Correio braziliense, n. 20151, 24/07/2018. Opinião, p. 11

 

Fake news e a legitimidade do processo eleitoral

Hildo Rocha

24/07/2018

 

Trato aqui de uma temática mais do que urgente e atual: o fenômeno de veiculação e reprodução das chamadas fake news, estreitamente vinculado à disseminação de conteúdos por meio das redes sociais. A disseminação de notícias falsas é tão antiga quanto a civilização. Porém, a situação tem se agravado após a internet, em especial nas redes sociais, ambiente popular que propicia acesso fácil e onde histórias falsas são disseminadas com a intenção de obter algum tipo de vantagem, seja financeira, política ou eleitoral.

Interessa-nos aqui, em especial, o impacto que se pode produzir no ambiente político, considerando as próximas eleições, as quais, sabe-se, serão marcadas por forte polarização. Utilizadas pelos interesses mais escusos, as fake news podem ser instrumentos poderosos contra a dignidade pessoal de candidatos e pessoas públicas, ou contra a legitimidade das próprias instituições e processos políticos.

É importante observar, de imediato, que, mais do que os conteúdos falsos em si, o problema das fake news reside na velocidade com que são produzidas nas mídias atuais. O intervalo de tempo em que uma postagem se alastra nas redes sociais é cada vez menor, e desse modo, cada vez mais incontrolável. É quase impossível prever o tamanho da repercussão de uma notícia falsa, mas é certo que supere, em qualquer circunstância, o posterior esforço de denunciá-la.

No ambiente político, a propagação de fake news pode impactar, em maior ou menor medida, o próprio regime democrático. Como se viu na última eleição norte-americana, a veiculação de notícias falsas, por meio de programas específicos e perfis igualmente falsos — oriunda, inclusive, de outros países — pode ter influenciado decisivamente o resultado do pleito, por induzir o comportamento eleitoral do usuário desavisado. Mas não apenas nos Estados Unidos; há evidências de intervenção internacional recente, em processos eleitorais e consultas populares, também em países europeus.

Os mecanismos de filtragem e identificação de mensagens, tanto pelos provedores de conteúdo quanto pelas redes sociais, ainda se mostram ineficientes. Sabe-se que há alteração nos algoritmos utilizados para a coleta de dados dos usuários, mas ainda não se mensurou exatamente nem o alcance da intervenção nem suas implicações no ambiente virtual e nas escolhas do público em geral.

Sabemos que a dificuldade em rastrear a origem da notícia determina a dificuldade em controlar adequadamente sua disseminação. O problema é incorrer em simples e mera censura, o que não é cabível em regime democrático nem eficiente como medida de repressão. Há entre nós uma grande variedade de agentes públicos e privados envolvidos na avaliação do problema. Tentativas de regulamentação legal, inclusive no âmbito penal, já foram esboçadas por entidades tão diversas quanto o Tribunal Superior Eleitoral e o Conselho de Comunicação Social do Senado Federal.

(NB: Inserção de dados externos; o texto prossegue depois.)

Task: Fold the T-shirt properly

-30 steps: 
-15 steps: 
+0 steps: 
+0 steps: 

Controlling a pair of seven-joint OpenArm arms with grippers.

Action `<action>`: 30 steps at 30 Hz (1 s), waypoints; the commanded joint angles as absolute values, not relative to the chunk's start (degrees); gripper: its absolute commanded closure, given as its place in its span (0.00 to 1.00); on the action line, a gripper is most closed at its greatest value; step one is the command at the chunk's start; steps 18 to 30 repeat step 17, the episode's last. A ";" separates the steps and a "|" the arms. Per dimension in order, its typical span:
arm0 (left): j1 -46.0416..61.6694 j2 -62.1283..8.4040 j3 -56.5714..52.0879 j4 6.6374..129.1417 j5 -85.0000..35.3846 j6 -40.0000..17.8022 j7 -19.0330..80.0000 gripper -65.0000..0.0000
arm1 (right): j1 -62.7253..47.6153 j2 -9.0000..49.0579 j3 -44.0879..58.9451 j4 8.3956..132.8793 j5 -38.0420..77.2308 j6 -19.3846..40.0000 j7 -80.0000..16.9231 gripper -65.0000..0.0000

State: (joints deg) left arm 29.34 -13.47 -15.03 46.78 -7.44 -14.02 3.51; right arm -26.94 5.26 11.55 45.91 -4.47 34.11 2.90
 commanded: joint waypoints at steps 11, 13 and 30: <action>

Sugestões para encaminhamento do debate têm sido oferecidas por representantes do Ministério Público, por representantes da Ordem dos Advogados do Brasil, por membros do Comitê Gestor da Internet no Brasil, por órgãos de defesa do consumidor, e por entidades representativas de empresas e usuários da internet. A abundância de premissas e sugestões aventadas dá bem ideia da complexidade do problema e do desafio que representa em face do interesse público.

Repetindo: considerando a influência das fake news na formação da opinião pública e, nessa medida, a proximidade das eleições no país, entendemos que a Câmara dos Deputados deve se empenhar em propor soluções adequadas e eficientes, sem prejuízo da normalidade democrática. Seja colhendo sugestões e análises técnicas, seja avaliando cenários e perspectivas internacionais, devemos concentrar esforços específicos, visando à elaboração de mecanismos normativos capazes de, pelo menos, minimizar problema tão grave, em favor da transparência e da legitimidade do iminente processo eleitoral.